Defending Decency
And Civil Rights In The Workplace

Updates on Biden’s vaccine mandate

On Behalf of | Dec 15, 2021 | COVID Rules

Dealing with the mandates, rules and restrictions surrounding the COVID pandemic has been a stressful and challenging course for employers, employees and consumers. While some find comfort in taking extra precautions, others feel violated as they feel pressure to change what is comfortable.

Now that the vaccine is widely available for much of the population, there is an increasing push to get those apprehensive about the vaccine to choose to be vaccinated. In an effort to encourage increased vaccination, President Biden made a mandate for certain employers to require vaccination.

Since the announcement of the mandate, there has been substantial push-back from those who are uncertain, with several cases going to the upper courts.

Here’s what you should know about the effect of the pending lawsuits and what it means for employers under the mandate.

Interpreting speculation and the freeze

Currently, the country is divided on how to proceed with the mandate. While the Senate and a handful of states have federal courts supporting blocking the rule, the 5th US Circuit Court of Appeals recently issued an order allowing employers to enforce the mandate.

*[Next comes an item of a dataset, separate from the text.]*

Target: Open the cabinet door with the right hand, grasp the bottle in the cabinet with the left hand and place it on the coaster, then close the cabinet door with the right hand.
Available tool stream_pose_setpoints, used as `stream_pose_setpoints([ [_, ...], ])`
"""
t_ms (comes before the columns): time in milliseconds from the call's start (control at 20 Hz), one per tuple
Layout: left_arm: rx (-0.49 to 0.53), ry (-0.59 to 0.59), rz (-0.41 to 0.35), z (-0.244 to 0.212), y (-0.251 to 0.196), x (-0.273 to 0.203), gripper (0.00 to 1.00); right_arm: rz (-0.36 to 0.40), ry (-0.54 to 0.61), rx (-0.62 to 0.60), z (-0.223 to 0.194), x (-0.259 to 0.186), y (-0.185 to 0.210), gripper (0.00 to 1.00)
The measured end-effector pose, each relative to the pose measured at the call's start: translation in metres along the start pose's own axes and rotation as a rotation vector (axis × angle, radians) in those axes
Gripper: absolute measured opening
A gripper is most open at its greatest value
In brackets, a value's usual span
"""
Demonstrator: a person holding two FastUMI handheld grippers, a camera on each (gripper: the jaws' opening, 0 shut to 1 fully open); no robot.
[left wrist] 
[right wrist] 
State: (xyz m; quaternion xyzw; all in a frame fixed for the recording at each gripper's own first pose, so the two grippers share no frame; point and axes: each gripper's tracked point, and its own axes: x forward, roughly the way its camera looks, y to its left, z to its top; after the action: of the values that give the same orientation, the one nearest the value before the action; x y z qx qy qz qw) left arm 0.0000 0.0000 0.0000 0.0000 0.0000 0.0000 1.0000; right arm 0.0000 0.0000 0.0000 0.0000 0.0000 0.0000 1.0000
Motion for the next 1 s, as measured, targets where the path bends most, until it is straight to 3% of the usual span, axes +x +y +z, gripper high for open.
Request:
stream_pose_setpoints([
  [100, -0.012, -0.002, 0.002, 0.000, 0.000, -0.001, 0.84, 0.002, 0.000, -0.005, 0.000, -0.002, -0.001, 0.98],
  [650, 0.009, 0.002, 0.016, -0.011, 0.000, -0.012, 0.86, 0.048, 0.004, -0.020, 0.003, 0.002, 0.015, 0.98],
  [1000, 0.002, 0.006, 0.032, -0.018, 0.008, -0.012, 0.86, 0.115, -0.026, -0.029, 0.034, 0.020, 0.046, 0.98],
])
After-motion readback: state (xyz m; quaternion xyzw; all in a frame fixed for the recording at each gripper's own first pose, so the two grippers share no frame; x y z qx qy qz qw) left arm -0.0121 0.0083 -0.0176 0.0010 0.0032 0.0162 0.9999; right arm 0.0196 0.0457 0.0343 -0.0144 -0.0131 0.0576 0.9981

At this point, the number of cases and divisive rulings indicate that, ultimately, this will be up to the Supreme Court. Until the Supreme Court hears the case and makes a ruling, many employers are trying to guess what will happen next.

Factoring the impact

While the threat of a spreading virus is a significant factor in the vaccine mandate, the divisiveness of the issue means there is more at stake. If the Supreme Court upholds the order, employees will have to decide between the vaccine and their job.

Ultimately, employers are looking at whether they can afford to lose those who refuse the vaccine, and employees are deciding if they can afford to lose their jobs.

As the courts look at the issue, it will be a matter of weighing a substantial labor shortage versus the danger of people remaining unvaccinated.